Anyway, in summary, if you're going to use Bash's prefix/suffix removal with a computed pattern, put the result in quotes!

Bash redirection with descriptor in variable, and locking

A recommended way to acquire a lock in Bash is to open the lock file for a group command, and call flock on the open descriptor before doing anything dangerous:

{
  echo waiting
  flock -x 9
  echo in
  sleep 10
  echo done
} 9> /tmp/lock

Try it in two independent terminals. The second command will run only as the first finishes.
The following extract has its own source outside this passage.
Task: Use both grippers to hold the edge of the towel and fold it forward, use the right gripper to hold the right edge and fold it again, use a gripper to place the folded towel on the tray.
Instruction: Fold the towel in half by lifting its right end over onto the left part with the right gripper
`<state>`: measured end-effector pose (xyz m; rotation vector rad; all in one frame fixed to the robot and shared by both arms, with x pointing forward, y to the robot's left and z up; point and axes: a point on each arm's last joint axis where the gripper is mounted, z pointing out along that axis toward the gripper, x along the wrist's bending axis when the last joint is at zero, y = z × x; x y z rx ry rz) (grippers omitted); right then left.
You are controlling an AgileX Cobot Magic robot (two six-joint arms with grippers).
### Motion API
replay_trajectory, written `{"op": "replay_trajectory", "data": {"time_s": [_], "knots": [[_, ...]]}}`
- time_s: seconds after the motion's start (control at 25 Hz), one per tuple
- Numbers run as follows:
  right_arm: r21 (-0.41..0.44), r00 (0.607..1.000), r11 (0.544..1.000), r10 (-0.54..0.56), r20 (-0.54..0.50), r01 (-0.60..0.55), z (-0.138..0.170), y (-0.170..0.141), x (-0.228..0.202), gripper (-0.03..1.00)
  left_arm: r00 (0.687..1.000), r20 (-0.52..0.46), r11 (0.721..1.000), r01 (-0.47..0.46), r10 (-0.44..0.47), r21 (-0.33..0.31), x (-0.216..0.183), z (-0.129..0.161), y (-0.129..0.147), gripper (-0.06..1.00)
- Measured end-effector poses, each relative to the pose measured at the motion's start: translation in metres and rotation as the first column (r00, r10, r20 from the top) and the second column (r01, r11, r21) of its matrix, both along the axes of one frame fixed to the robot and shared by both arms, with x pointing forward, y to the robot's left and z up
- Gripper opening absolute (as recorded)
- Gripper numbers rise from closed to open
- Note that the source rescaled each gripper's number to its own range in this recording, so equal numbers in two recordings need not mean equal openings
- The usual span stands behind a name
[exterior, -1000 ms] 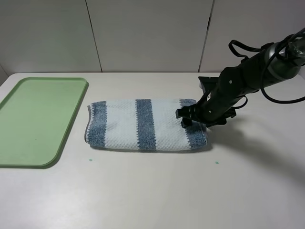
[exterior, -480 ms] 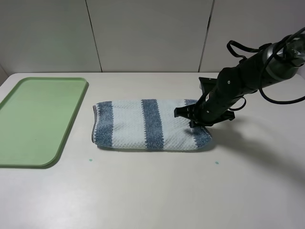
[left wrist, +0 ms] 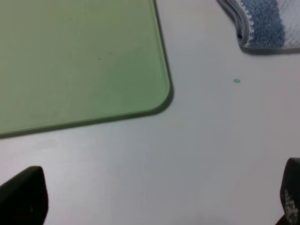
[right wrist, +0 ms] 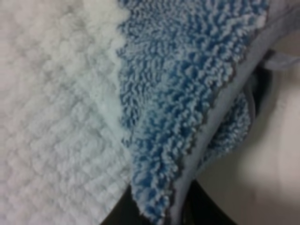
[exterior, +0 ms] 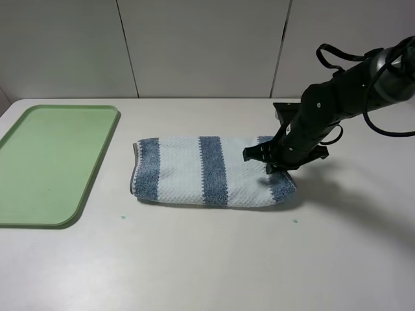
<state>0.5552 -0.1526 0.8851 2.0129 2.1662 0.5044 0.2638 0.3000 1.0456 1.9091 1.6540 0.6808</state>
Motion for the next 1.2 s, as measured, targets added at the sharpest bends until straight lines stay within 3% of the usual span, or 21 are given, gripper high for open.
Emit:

However, one should never have to pick an arbitrary file descriptor (9 in this case). Fortunately, you can get Bash to choose an available descriptor, using {var} in place of the literal descriptor number:

unset lfd
{
  echo waiting
  flock -x $lfd
  echo in
  sleep 10
  echo done
} {lfd}> /tmp/lock

Problem solved!

No, wait. The descriptor doesn't get closed at the end of the group command, so your second invocation will hang indefinitely. Once the first terminal has finished, if you manually close the descriptor, the second proceeds:

exec {lfd}>&-

Looks like you have to do things more explicitly (and the group command is no longer useful):

echo waiting
unset lfd
exec {lfd}> /tmp/lock
flock -x $lfd
echo in
sleep 10
echo done
exec {lfd}>&-

This is inconvenient if you want to break or continue out of an enclosing loop:

for i in $(seq 1 10)
do
  {
    echo waiting
    flock -x 9
    echo in
    sleep 5
    if something_went_wrong ; then continue ; fi
    sleep 5
    echo done
  } 9> /tmp/lock
done

Is this a bug, a feature, or a mistake on my part? (Bash version 4.4.20(1)-release.)